この連載の一環で、北海道大学の岩下昭裕先生の取材に訪れたのです。岩下先生は当時、なんと「環りの海」を読んでくださっていて、こんなに遠く離れたところに読者がいるなんて…!と激しく感動しました。でも「田中輝美」という署名から「タナカテルヨシ(男)」だと思っていたとのことで、実物の私を見て驚いておられたのも今となっては笑い話、懐かしい思い出です。

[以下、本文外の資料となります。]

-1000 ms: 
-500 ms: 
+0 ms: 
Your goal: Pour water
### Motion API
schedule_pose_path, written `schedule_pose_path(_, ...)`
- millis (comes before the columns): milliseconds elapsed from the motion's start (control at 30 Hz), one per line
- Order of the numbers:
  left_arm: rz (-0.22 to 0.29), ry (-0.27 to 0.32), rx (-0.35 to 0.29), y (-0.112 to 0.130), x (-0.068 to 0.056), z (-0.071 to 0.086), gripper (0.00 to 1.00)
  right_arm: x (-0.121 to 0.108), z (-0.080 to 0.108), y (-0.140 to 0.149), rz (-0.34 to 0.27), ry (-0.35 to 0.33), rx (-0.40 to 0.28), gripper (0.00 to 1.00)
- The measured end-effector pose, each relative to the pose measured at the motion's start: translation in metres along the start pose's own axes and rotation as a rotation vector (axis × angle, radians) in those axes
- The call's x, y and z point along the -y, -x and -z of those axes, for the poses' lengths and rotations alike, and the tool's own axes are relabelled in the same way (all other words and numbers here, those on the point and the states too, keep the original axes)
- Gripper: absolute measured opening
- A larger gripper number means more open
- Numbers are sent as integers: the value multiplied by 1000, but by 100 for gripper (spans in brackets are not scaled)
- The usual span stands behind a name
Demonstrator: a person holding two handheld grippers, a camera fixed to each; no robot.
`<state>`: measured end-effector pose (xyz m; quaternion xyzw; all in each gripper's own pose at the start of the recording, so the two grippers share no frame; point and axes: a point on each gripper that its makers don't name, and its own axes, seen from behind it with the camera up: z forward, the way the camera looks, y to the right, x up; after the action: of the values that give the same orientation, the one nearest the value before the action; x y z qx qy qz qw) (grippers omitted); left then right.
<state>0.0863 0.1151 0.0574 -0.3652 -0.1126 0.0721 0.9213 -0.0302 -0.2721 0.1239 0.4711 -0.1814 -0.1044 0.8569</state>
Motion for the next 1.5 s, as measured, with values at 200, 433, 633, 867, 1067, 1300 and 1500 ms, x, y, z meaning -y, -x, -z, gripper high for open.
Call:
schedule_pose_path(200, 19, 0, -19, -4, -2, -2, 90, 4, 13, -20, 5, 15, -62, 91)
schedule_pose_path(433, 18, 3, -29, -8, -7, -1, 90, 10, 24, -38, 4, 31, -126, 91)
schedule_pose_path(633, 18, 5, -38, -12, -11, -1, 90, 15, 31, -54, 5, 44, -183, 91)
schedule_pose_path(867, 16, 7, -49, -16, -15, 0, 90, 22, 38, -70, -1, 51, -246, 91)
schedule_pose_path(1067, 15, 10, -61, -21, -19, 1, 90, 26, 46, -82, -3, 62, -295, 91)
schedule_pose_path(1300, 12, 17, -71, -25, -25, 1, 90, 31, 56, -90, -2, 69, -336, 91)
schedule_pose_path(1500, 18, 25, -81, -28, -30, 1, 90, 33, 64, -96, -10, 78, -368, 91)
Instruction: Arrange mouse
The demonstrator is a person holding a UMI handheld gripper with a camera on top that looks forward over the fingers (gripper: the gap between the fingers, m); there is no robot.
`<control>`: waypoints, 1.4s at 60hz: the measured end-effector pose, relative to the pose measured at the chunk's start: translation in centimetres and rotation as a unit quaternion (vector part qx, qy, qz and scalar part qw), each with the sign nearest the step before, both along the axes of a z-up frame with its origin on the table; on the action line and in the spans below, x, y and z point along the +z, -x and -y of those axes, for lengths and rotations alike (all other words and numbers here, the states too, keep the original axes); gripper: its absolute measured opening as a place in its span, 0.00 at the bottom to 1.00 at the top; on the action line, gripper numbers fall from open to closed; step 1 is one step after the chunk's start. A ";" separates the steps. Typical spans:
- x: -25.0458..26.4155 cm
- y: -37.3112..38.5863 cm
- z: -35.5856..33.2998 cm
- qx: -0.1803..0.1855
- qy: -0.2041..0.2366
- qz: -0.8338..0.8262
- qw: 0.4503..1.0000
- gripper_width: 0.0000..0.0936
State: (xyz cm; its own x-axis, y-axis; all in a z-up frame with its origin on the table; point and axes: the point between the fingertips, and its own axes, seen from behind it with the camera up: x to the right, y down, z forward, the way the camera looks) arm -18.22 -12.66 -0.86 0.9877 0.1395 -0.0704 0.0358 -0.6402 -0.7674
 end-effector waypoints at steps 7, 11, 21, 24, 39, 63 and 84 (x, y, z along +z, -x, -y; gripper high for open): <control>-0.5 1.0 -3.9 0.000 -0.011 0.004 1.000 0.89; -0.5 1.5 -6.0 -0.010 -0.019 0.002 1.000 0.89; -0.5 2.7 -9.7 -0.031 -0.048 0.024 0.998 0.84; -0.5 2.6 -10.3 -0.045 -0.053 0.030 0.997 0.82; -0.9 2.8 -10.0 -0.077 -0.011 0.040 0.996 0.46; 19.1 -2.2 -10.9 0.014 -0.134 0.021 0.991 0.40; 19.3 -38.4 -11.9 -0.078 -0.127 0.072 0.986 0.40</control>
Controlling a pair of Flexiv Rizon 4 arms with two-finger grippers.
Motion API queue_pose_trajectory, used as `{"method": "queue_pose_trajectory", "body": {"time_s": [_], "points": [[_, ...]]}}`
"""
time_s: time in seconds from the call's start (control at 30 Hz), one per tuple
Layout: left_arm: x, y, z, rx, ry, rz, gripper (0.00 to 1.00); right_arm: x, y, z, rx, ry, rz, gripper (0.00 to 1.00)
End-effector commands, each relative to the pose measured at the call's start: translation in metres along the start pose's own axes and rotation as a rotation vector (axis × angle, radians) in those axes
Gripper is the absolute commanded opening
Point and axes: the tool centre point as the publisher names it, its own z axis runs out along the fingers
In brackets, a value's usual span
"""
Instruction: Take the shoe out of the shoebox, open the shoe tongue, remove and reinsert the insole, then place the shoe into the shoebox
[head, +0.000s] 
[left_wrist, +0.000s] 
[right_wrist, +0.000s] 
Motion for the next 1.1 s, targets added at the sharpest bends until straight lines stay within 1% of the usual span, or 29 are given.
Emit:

本当にあたたかく歓迎してくださって、岩下先生という共感できる先達に出会えたことは本当に大きく、その後もどれだけ励まされたか、感謝してもしきれません。

さらにその後も、岩下先生は、いろんな機会に呼んでくださっては私の出番をつくって役割を振ってくれて、まあ私だけではなく、全国各地の曲者=珍獣たちを放し飼いにしつつ、それぞれに出番を用意して力を発揮させている様は、名珍獣プロデューサーという名にふさわしいように思っています(言い過ぎたかも、笑)

 今回も、境界地域研究ネットワークJAPAN(JIBSN)のパネルディスカッションということでお声掛けいただいたので、出かけてきました。札幌開催ということもあり、JR北海道をどうするか問題がテーマ。鉄道好きとしては、ついつい熱くなってしまって、本気で言葉を絞り出すことになりました。岩下先生が司会しておられて、私も普段司会することもあるので、こうやって登壇者の本気を引き出すのかと、感銘を受けました。

結構勇気を出して、鉄道の必要性を訴えたのですが、想像以上に受け止めてもらえて、たくさんの人によかったと声をかけてもらいました。一部ご紹介すると

「昨日のセミナーは非常によかったです。さすがにローカル鉄道をよくご存知の田中さんの話は説得力がありました。みなさん、「目から鱗が落ちる」だったのではないかと思います。「鉄道を残すのも、つぶすのも地域の住民」(正確ではありませんが)というのは、なかなか、含蓄のある言葉だと思いました」

「土曜のセミナーでは鉄道への北海道民の地域愛の足りなさが問題という結論になりましたよね。それを受けて、稚内の皆さんは宗谷線への愛が足りない、サハリンへの愛も足りないといってきました。愛が足りないから船もダメ。地域の地域による地域のための愛の確認と再創造が必要と思いました」

残念だなと思ったのは、田中輝美さんが仰っていた、市民とJR北海道との間に絶望的なくらい信頼感がないということ。北海道の将来像の問題と鉄路の切り捨ての問題はまったく連動してない。岩下先生が、鉄路を含む北海道の交通の問題について真摯に取り組もうとする力のある政治家がいないという指摘もなるほどというものでした。交通の問題はミクロ・メゾ・マクロなスケールでの「地域」をどう今後構築していくのかという問題に直結しているので、恐らくは、政治を巻き込みつつ、広域的な自治体や市民の対話が必要なのだろうなと。

などなど。やっぱり伝え手が諦めたらダメだよね。信じて、思いを込めて、伝え続ける。それが伝え手の原点であると思い出しましたし、勇気ももらいました。

今回もなんとパラオから来られている方もおられたりで、JIBSNでしか出会えない人たちと会えるので毎回楽しみで、忙しい中でも時間をつくって参加したくなります。さらにその方たちに独立後、たくさんたくさん助けられてきたなと、できる限り、このコミュニティに恩返しというか貢献できたらと思っているところです。

 私の人生にとってJIBSNのコミュニティ、そして岩下先生は本当に大きな存在です。こうして多くの人に助けられ、育ててもらって今があるということ、これも思い出した原点の1つです。

 そうそう、岩下先生に博論で苦労していることを話して、励ましてもらおうと思ったら「当たり前だ。研究者なめんなよ」という至言をいただきました。そうですよね…はい…がんばります。「どれだけひとりこもって闘うかが勝負です。孤独になって自分と対話し続けてくださいね」ともメッセージいただきました。はい…肝に銘じます!!

全然更新できていないのに、このブログにも結構アクセスしてもらっていて、ありがたく申し訳なく…読んでくださる皆さま、ありがとうございますーーー!